Segundo o economista da M2 Investimentos, Roberto Alem, o grande problema do dia foi o resultado da Petrobras. Apesar do lucro recorde de R$ 10,8 bilhões, o balanço mostrou aumento nos custos e queda acentuada nas margens. Segundo Alem, isso causa preocupação quanto à capacidade da estatal de gerar lucro em um momento de queda acentuada no preço do petróleo.

Ainda de acordo com o economista, esse quadro também gera dúvidas sobre a viabilidade da exploração de petróleo na área do pré-sal, ainda mais se for levada em conta a escassez de crédito.

O papel PN da estatal fechou o dia valendo 13,75% menos, a R$ 20,62, e o ON caiu 13,25%, para R$ 24,94. Citando as mesmas preocupações, os analistas do Credit Suisse cortaram a recomendação para as ações da estatal de "outperform" para "neutro".

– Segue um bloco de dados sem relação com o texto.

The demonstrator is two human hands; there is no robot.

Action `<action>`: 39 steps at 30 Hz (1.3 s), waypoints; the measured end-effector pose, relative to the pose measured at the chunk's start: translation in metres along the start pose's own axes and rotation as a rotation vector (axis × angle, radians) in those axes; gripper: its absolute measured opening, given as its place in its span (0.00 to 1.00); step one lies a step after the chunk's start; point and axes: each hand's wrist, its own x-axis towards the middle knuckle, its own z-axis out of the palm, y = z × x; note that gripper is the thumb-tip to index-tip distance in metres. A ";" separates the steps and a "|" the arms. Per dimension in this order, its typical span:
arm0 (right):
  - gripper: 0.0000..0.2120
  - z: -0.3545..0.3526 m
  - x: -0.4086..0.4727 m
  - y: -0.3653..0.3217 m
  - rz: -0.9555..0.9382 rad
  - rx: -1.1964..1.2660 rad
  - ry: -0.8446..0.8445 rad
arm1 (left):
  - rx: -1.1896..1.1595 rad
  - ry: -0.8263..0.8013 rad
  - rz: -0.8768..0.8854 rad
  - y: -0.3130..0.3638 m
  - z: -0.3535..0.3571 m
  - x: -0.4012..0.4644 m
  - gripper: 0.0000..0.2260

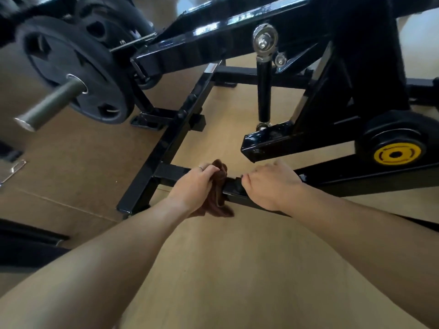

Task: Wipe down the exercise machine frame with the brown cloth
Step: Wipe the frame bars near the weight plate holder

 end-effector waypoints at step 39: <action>0.51 0.017 0.054 -0.050 0.060 -0.015 -0.111 | 0.155 0.128 -0.175 -0.099 -0.052 -0.055 0.20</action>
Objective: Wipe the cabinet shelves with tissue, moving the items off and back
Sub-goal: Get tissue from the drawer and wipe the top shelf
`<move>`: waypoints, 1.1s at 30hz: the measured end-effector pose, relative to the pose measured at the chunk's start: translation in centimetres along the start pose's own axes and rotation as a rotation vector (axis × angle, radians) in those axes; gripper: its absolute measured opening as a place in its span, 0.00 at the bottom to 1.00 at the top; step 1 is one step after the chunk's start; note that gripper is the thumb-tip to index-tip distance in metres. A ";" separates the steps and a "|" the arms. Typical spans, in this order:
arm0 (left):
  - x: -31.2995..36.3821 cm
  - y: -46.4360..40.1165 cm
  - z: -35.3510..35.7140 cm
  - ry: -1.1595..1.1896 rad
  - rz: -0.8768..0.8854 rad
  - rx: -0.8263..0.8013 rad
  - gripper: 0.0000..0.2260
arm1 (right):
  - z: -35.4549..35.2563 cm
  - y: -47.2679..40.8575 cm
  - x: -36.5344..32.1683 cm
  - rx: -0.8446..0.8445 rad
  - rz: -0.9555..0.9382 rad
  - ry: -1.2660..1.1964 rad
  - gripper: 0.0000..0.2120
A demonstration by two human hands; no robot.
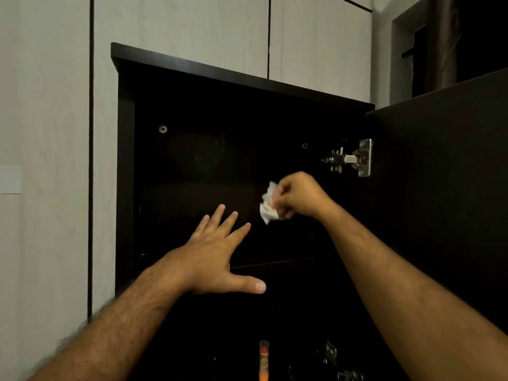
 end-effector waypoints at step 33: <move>-4.6 6.9 -9.1 -0.571 -0.364 0.838 0.35 | 1.1 -6.1 -7.5 0.588 -0.274 -0.375 0.09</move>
Point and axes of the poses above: each hand's wrist, its own y-axis away from the middle knuckle, its own z-axis out of the palm, x = y × z, the point moved 4 cm from there along -y, towards the middle knuckle, and after that the axes turned 14 degrees about -y, right-handed, at the moved point
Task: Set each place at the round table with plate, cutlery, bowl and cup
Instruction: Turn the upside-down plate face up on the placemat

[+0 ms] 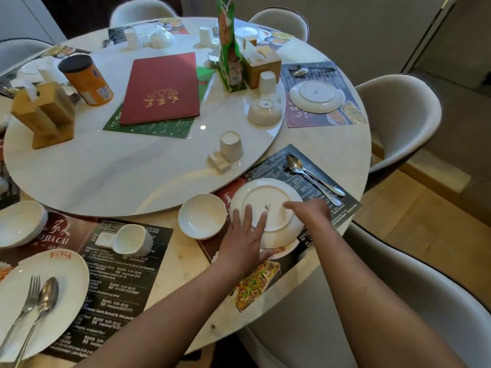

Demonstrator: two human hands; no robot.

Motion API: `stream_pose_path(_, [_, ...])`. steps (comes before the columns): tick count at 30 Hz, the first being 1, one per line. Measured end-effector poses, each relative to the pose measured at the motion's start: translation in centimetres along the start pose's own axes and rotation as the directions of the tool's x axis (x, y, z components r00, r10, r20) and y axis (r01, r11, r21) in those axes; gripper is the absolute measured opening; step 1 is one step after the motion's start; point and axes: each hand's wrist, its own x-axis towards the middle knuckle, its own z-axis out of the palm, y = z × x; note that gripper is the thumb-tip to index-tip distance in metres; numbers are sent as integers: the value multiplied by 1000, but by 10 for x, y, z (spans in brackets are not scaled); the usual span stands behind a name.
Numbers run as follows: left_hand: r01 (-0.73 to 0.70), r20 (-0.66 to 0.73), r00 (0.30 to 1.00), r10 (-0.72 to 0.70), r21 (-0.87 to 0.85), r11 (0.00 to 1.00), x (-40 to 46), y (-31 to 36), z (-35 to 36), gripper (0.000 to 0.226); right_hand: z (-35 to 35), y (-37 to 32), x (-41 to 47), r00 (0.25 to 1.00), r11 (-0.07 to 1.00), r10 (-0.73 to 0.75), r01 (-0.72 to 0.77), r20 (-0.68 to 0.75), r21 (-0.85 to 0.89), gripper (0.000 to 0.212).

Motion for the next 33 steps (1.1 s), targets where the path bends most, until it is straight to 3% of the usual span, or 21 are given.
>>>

As vendas por aqui também seguiram o mercado norte-americano, onde o pessimismo se aprofundou depois que o presidente do Tesouro, Henry Paulson, anunciou mudanças no plano de US$ 700 bilhões aprovado recentemente pelo congresso.

Segundo Paulson, o governo não vai mais comprar ativos podres que estão com as instituições financeiras, algo esperado pelos investidores. Segundo o secretário, será mantida a política de comprara ações dos bancos como forma de melhorar os balanços.

Além disso, Paulson apontou uma nova meta para o programa: dar suporte ao credito ao consumidor em áreas como cartões de crédito, financiamento de veículos e crédito para estudantes.

Na Europa, onde as bolsas registraram perdas de 1% a 3%, as notícias também não foram favoráveis. O Banco da Inglaterra (BoE, o banco central inglês) informou que o Produto Interno Bruto (PIB) do Reino Unido caiu 0,5% no terceiro trimestre deste ano, o que indica que a economia da região entrou em recessão. Além disso, o número de pedidos de auxílio-desemprego na região aumentou 36,5 mil em outubro, na maior alta desde dezembro de 1992 e no nono mês consecutivo de avanço.

Entre os ativos de maior peso na carteira da Bovespa, Vale PNA recuou 6,65%, para a R$ 23,86; BM & FBovespa ON teve baixa de 8,45%, para R$ 5,20; Bradesco PN se desvalorizou 7,83%, a R$ 21,75; e Vale ON diminuiu 6,51%, para R$ 26,41.

Dólar

As atuações no Banco Central tanto no mercado à vista quanto no futuro, via operações de swap, não impediram a forte valorização no preço da moeda norte-americana nesta quarta-feira.

A moeda americana encerrou esta quarta-feira com alta de 2,88%, cotada a R$ 2,289.

Ausente nas vendas direitas de dólar em leilão desde a quinta-feira da semana passada (dia 6), o BC retomou a venda direta da moeda norte-americana hoje, segundo operadores, porque teria ocorrido demanda pontual de investidores para remessas de recursos ao exterior.

Outro fator de pressão sobre as cotações do dólar na sessão de hoje foi o fortalecimento externo da moeda norte-americana ante o euro, amparado pela demanda de investidores que saíram das bolsas e de posições em commodities, principalmente o petróleo, que caminha para fechar na casa dos US$ 56,00 o barril hoje em Nova York.